Migration Checklist for Production
Before:
□ Test migration on staging with production-size data
□ Measure migration duration on staging
□ Have rollback plan ready
□ Schedule during low-traffic window if risky
SQL review:
□ No table locks on large tables (use CONCURRENTLY, NOT VALID)
□ Large backfills are batched, not single UPDATE
□ New NOT NULL columns have defaults or are added in phases
□ Indexes created CONCURRENTLY
Deployment:
□ Schema changes deployed BEFORE code that requires them
□ Old code still works with new schema (expand phase)
□ Monitor error rates during deploy
□ Monitor DB CPU/locks during migration
After:
□ Contract phase: drop old columns/indexes once all instances updatedInterview Questions
Q: How do you rename a column in PostgreSQL without downtime?
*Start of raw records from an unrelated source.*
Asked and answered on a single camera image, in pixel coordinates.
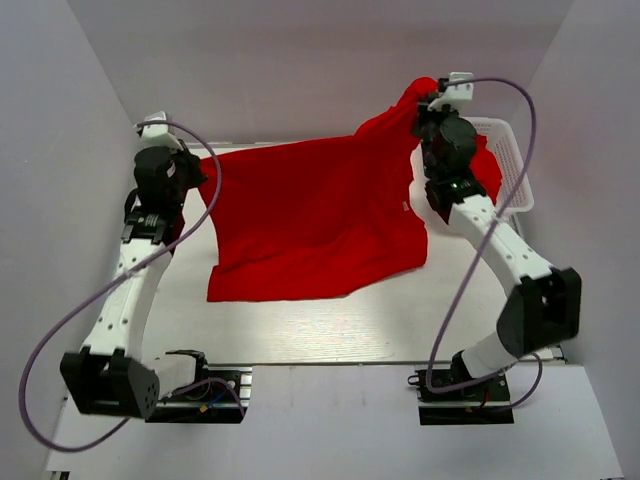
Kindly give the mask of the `red t shirt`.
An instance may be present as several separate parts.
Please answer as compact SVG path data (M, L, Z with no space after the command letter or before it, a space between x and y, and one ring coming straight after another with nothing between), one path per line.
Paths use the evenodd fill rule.
M411 128L435 80L347 136L206 158L218 262L206 298L280 301L344 296L424 265L428 235L412 210Z

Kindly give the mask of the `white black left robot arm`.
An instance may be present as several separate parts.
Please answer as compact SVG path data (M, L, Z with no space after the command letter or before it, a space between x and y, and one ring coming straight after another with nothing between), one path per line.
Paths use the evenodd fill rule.
M80 351L64 354L60 363L82 414L148 419L176 390L191 399L210 390L200 352L174 350L142 361L151 306L184 228L186 194L206 179L199 162L184 145L147 147L134 157L136 187L125 203L115 271L125 280L110 288Z

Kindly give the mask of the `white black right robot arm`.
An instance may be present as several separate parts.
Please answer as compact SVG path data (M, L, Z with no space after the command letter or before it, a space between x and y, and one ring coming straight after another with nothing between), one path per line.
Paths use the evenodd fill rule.
M413 132L420 139L431 209L475 249L469 268L485 263L506 295L491 334L456 353L444 379L434 380L432 366L425 373L430 394L472 399L522 358L577 336L582 280L575 269L544 259L501 220L471 168L478 147L468 120L451 106L421 102Z

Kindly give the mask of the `red shirts in basket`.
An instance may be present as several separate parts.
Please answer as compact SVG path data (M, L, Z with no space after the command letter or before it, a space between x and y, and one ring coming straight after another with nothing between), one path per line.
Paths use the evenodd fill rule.
M487 148L487 137L484 135L476 135L476 153L470 167L476 180L486 190L492 203L496 205L503 175L495 155Z

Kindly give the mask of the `white plastic laundry basket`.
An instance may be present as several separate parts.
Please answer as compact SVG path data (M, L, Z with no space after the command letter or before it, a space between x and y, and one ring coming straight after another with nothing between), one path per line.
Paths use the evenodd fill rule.
M487 149L495 156L502 173L502 186L499 190L497 205L499 208L507 199L523 167L523 155L520 153L511 126L504 120L490 117L467 117L477 133L487 140ZM409 187L409 205L421 218L426 219L431 211L424 191L426 177L423 172L421 147L411 154L413 180ZM509 202L503 216L514 217L516 214L530 211L534 206L534 197L527 177L524 177L513 199Z

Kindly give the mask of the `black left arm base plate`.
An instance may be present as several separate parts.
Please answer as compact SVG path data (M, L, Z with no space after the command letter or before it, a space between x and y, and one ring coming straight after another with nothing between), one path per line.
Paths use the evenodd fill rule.
M249 408L252 373L247 366L205 366L202 379L207 383L161 400L146 423L240 424Z

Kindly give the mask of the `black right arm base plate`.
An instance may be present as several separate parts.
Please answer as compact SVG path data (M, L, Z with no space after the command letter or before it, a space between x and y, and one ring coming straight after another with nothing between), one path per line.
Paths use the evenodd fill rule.
M421 426L483 426L514 423L511 395L503 375L480 385L435 394L427 389L425 369L407 378L415 388Z
Three deploys: (1) EXPAND — add new column, backfill from old, add trigger to keep both in sync. (2) APP — update all code to read/write new column name. (3) CONTRACT — drop trigger and old column. Doing it in one step (RENAME COLUMN) requires no application change, but if any old app instances are running they'll fail.
Q: Why is CREATE INDEX CONCURRENTLY important?
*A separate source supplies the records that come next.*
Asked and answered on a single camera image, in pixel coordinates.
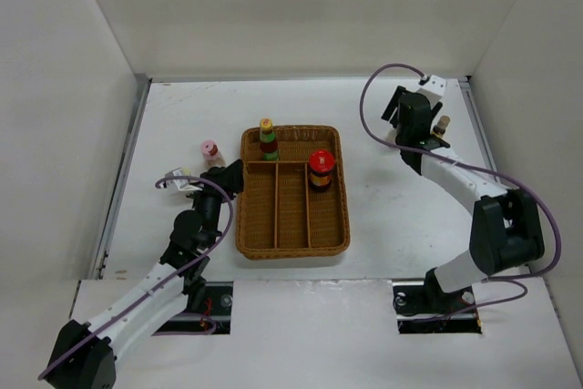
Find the yellow cap green label bottle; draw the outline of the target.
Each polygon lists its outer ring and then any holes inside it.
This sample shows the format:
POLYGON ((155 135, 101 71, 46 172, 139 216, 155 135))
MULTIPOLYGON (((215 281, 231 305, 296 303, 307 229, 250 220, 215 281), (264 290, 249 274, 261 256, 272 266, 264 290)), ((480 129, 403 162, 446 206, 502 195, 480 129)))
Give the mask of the yellow cap green label bottle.
POLYGON ((278 141, 270 118, 263 118, 260 122, 260 150, 265 160, 279 159, 278 141))

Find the red lid chili sauce jar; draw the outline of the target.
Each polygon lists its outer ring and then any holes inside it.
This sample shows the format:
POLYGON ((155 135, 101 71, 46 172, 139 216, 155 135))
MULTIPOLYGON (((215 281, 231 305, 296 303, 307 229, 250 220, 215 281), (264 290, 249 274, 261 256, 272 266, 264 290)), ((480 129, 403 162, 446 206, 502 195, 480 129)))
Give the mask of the red lid chili sauce jar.
POLYGON ((328 150, 318 149, 311 154, 308 161, 308 179, 312 189, 325 191, 331 187, 335 164, 335 157, 328 150))

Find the black top salt grinder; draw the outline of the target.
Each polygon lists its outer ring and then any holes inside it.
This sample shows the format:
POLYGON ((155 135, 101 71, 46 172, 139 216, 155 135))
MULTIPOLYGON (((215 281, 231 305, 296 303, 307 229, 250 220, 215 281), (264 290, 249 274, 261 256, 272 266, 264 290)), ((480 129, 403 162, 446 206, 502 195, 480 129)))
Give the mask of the black top salt grinder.
POLYGON ((392 148, 396 148, 396 131, 394 129, 390 129, 386 136, 386 141, 392 144, 392 148))

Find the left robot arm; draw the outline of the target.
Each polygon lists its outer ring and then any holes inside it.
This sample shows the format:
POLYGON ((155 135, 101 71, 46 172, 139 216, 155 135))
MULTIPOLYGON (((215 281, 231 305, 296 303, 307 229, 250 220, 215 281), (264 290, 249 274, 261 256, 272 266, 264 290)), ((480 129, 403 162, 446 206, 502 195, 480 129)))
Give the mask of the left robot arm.
POLYGON ((155 186, 165 189, 174 181, 193 190, 192 205, 174 219, 168 247, 159 261, 99 315, 86 322, 68 321, 58 333, 39 380, 54 388, 110 388, 117 380, 118 363, 132 347, 173 316, 201 310, 205 295, 201 274, 233 222, 233 201, 244 190, 244 164, 237 159, 197 177, 169 173, 155 186), (221 229, 223 207, 230 219, 221 229))

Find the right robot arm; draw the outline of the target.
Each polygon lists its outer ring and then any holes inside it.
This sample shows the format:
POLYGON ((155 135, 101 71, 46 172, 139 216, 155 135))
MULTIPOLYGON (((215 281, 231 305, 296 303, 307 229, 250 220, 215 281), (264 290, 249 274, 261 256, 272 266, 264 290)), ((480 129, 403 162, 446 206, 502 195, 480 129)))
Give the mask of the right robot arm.
POLYGON ((466 251, 429 270, 422 284, 395 287, 394 307, 403 316, 468 309, 474 303, 474 284, 538 260, 545 252, 533 196, 463 168, 451 146, 435 132, 439 108, 424 93, 398 87, 382 115, 396 130, 403 162, 471 215, 466 251))

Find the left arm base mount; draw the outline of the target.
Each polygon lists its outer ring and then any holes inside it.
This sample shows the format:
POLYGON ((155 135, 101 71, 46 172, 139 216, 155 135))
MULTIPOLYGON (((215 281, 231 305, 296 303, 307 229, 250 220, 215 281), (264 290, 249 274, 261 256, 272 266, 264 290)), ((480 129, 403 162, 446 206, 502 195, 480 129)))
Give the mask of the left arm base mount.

Regular CREATE INDEX takes a ShareLock, blocking all writes for the duration (minutes on large tables). CONCURRENTLY uses ShareUpdateExclusiveLock, allowing reads and writes to continue. It takes longer (two passes over the table) but is safe for production.
Q: What is the expand-contract pattern? A three-phase approach to zero-downtime schema changes: (1) EXPAND — add new backward-compatible schema (new nullable columns, new tables). Both old and new app code work. (2) MIGRATE — update app code to use new schema, backfill data. (3) CONTRACT — remove old schema after all instances run new code. Prevents the two-version compatibility problem during rolling deploys.
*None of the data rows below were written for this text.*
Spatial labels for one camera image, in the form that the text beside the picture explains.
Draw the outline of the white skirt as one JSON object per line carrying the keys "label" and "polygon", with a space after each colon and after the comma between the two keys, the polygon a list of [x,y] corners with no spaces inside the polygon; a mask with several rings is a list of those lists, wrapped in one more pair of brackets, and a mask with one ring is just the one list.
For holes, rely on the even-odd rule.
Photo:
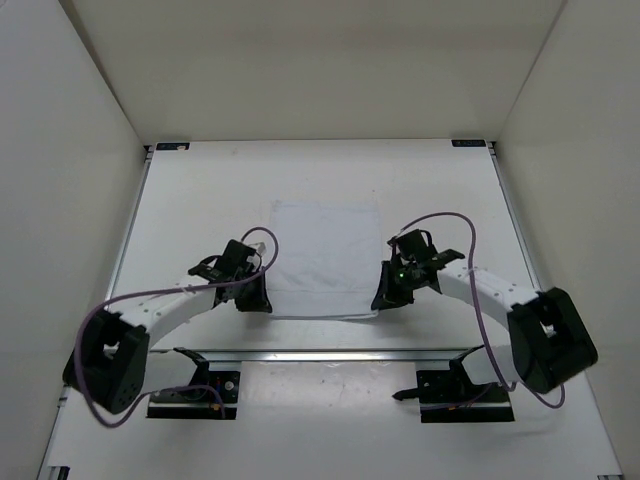
{"label": "white skirt", "polygon": [[278,201],[270,229],[278,258],[266,274],[276,319],[360,320],[372,307],[383,257],[374,204],[323,205]]}

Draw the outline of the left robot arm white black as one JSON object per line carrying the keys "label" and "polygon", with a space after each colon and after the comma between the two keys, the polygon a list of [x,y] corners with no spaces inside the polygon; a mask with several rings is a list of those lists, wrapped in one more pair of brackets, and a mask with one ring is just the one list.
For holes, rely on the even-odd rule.
{"label": "left robot arm white black", "polygon": [[240,312],[269,313],[266,245],[245,237],[230,240],[187,270],[166,289],[132,292],[94,307],[83,319],[63,371],[64,383],[82,395],[94,418],[107,428],[123,424],[155,392],[197,398],[213,389],[204,358],[175,347],[153,353],[164,337],[193,318],[227,302]]}

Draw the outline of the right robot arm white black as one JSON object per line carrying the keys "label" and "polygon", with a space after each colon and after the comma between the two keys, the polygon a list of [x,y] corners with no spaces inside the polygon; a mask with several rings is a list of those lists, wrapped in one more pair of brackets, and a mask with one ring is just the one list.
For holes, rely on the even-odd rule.
{"label": "right robot arm white black", "polygon": [[547,394],[598,362],[597,348],[570,295],[519,286],[477,268],[470,256],[439,251],[431,235],[414,229],[388,242],[374,310],[402,308],[429,288],[471,306],[478,322],[491,318],[508,333],[506,345],[484,339],[449,363],[449,391],[471,400],[485,384],[521,384]]}
Q: How do you add a NOT NULL column to a large table safely?
Phase 1: Add the column as nullable. Phase 2: Backfill in batches (not a single UPDATE). Phase 3: Add CHECK (col IS NOT NULL) NOT VALID constraint, then VALIDATE CONSTRAINT (no write lock). Phase 4: Add NOT NULL (cheap now that the check constraint proves all rows are non-null). Phase 5: Drop the redundant check constraint.